Methods The North West Adelaide Health Study is a cohort study being conducted in the northwest suburbs of Adelaide, Australia. The initial sample was randomly selected and over 4050 participants attended a clinic assessment in Stage 1. Participants undertaking a clinic assessment in Stage 2 was n=3200 and Stage 3 approximately n=2500. Data have been collected using Computer Assisted Telephone Interview (CATI) surveys, self-completed questionnaires and biomedical measurements. The chronic conditions examined include asthma, diabetes, cardiovascular disease, chronic obstructive pulmonary disease and osteoporosis.

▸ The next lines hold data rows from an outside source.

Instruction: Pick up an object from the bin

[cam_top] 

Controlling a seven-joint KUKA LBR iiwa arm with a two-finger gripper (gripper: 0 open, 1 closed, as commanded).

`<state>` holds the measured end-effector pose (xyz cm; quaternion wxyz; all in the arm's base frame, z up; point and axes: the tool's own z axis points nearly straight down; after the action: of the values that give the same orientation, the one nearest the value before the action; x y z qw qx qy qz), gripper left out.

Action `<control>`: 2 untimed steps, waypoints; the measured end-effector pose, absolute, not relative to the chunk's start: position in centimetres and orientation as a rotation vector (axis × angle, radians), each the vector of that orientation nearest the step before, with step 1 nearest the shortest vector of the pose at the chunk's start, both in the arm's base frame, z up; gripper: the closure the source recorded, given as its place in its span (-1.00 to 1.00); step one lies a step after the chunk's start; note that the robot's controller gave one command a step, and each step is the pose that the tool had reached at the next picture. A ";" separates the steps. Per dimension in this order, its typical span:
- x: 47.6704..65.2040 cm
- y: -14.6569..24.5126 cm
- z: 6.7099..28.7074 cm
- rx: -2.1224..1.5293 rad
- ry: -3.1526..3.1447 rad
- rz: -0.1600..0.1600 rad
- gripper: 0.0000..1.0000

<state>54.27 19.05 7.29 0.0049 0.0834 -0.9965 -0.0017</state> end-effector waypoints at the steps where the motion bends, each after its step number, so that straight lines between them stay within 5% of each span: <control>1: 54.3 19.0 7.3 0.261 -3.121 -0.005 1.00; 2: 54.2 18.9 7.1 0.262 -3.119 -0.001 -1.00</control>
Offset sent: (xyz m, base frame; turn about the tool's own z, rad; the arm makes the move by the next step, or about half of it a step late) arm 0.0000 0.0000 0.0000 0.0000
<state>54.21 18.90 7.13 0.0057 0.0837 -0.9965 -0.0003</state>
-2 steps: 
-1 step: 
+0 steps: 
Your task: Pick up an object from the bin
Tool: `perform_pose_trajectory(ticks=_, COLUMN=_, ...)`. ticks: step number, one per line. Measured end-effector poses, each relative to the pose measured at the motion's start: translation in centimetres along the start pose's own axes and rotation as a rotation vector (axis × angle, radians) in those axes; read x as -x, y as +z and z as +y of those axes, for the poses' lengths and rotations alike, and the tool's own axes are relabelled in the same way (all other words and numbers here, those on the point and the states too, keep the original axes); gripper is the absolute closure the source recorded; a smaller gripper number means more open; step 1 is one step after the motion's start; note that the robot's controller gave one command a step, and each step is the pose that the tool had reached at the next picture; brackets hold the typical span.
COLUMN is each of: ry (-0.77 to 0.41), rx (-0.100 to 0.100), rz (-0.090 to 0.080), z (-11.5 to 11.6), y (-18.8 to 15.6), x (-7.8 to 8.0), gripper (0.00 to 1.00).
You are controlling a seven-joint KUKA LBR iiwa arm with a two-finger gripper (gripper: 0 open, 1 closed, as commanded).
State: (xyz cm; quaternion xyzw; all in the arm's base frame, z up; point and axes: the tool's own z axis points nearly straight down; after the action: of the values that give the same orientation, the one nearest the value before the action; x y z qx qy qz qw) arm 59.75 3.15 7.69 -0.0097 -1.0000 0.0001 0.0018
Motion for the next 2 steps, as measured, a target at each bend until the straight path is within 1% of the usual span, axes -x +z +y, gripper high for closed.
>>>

Results Univariate and multivariate analyses of specific population subgroups such as young people, carers and non-English speaking background demonstrate various associations between the presence of a chronic condition, socioeconomic factors and health service use as well as risk factors such as smoking status, depression and quality of life.

Conclusions Improvements in chronic disease management is becoming a greater imperative in today's society. Targeting of prevention and treatment can occur based on epidemiological analyses. Chronic disease does not discriminate and requires a societal wide perspective.

Statistics from

Request Permissions

If you wish to reuse any or all of this article please use the link below which will take you to the Copyright Clearance Center’s RightsLink service. You will be able to get a quick price and instant permission to reuse the content in many different ways.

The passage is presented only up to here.